Path analysis of relationships between conditioning and responding
plant communities mediated via soil abiotic and biotic parameters
Dissimilarity matrices were calculated between all samples. We used
Bray-Curtis dissimilarity for plants, fungi and bacteria with above
described transformations, and Euclidean distance for the abiotic
parameters using the ‘vegan ’ package (R Core Team 2018; Oksanenet al. 2018). For plant communities, all plant species present in
less than three samples were removed prior to analysis in order to
diminish the effect of rare plant species. Dissimilarity matrices during
conditioning and responding phases were calculated separately.
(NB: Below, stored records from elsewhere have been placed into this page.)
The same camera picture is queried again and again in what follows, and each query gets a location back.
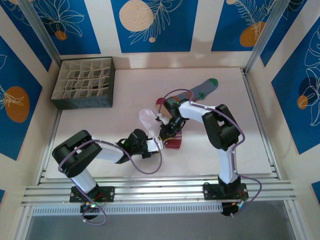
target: gray floor
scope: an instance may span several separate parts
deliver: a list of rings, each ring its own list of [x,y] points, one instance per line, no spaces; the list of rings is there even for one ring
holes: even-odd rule
[[[235,218],[220,213],[110,215],[102,226],[80,216],[36,216],[27,240],[292,240],[282,201],[254,202]]]

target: orange circle
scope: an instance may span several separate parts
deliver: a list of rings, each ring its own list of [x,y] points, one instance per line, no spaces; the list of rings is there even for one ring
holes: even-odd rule
[[[60,41],[64,41],[64,40],[67,39],[67,34],[66,34],[65,32],[63,32],[63,31],[56,31],[56,32],[54,33],[54,35],[55,35],[55,37],[56,37],[57,39],[59,39]]]
[[[248,26],[240,36],[240,44],[243,47],[253,47],[256,45],[258,38],[265,27],[264,21],[259,21],[252,26]]]
[[[4,106],[8,117],[16,123],[23,123],[27,119],[30,110],[27,92],[22,87],[12,86],[6,91],[4,99],[8,101]]]
[[[301,110],[306,109],[306,107],[308,106],[308,98],[305,95],[301,95],[300,97],[298,97],[296,104]]]

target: gray box
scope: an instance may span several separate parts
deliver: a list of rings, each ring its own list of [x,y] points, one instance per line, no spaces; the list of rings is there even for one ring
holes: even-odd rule
[[[64,60],[51,101],[58,110],[112,108],[115,72],[112,57]]]

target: white table surface
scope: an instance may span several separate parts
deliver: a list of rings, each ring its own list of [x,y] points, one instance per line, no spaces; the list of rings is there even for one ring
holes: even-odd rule
[[[191,89],[209,78],[216,78],[219,86],[198,103],[227,105],[246,134],[246,141],[237,149],[239,173],[270,174],[268,157],[239,68],[117,70],[113,107],[62,111],[53,146],[80,130],[87,130],[95,138],[109,142],[127,138],[136,128],[146,131],[138,119],[139,110],[149,108],[156,112],[158,98],[174,89]],[[162,155],[162,167],[153,176],[219,174],[218,151],[210,144],[205,127],[196,121],[189,120],[184,126],[180,149],[165,148]],[[134,156],[133,160],[142,170],[152,172],[159,164],[159,155],[146,159]],[[51,157],[45,177],[65,178],[57,168],[58,164]],[[118,165],[97,158],[88,170],[94,177],[144,176],[130,162]]]

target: beige circle
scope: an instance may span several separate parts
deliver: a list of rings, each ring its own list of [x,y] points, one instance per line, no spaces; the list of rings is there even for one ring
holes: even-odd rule
[[[154,43],[155,41],[156,41],[156,39],[155,39],[154,37],[150,37],[150,38],[149,38],[149,42],[150,42],[150,43]]]
[[[225,0],[227,4],[232,5],[235,4],[237,0]]]
[[[141,0],[126,2],[120,9],[119,17],[124,28],[131,32],[146,30],[154,22],[151,8]]]
[[[9,0],[9,2],[13,3],[14,5],[18,5],[17,0]]]

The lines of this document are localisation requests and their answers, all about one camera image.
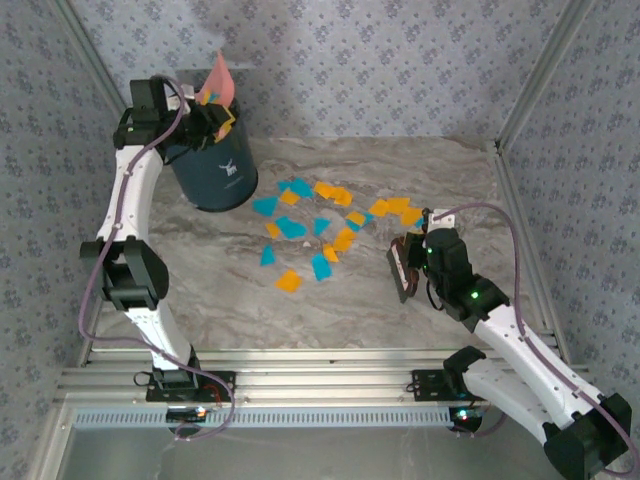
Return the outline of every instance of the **cable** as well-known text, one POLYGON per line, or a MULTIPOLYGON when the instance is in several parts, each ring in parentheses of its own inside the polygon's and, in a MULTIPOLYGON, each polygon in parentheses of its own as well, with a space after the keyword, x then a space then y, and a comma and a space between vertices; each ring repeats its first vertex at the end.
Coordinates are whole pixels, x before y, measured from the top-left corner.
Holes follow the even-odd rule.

Mantel
tests were carried out to explore the correlations between the distance
matrices using Pearson’s correlation coefficients with 999 permutations
using a Monte-Carlo permutation test to test the a prioriassumptions that conditioning plants will change soil communities (e.g.,
Heinen et al. 2018; Morrien et al. 2017) and abiotic
conditions (e.g., Bezemer et al. 2006; Zhang, Van der Putten &
Veen, 2016), and that this in turn alters the performance of responding
plant communities (plant-soil feedback, Ehrenfeld et al. 2005;
Van der Putten et al. 2013). We created a model that reflects
these pathways separately (Figure 3), to visualize how the conditioning
plant community affects the responding plant community.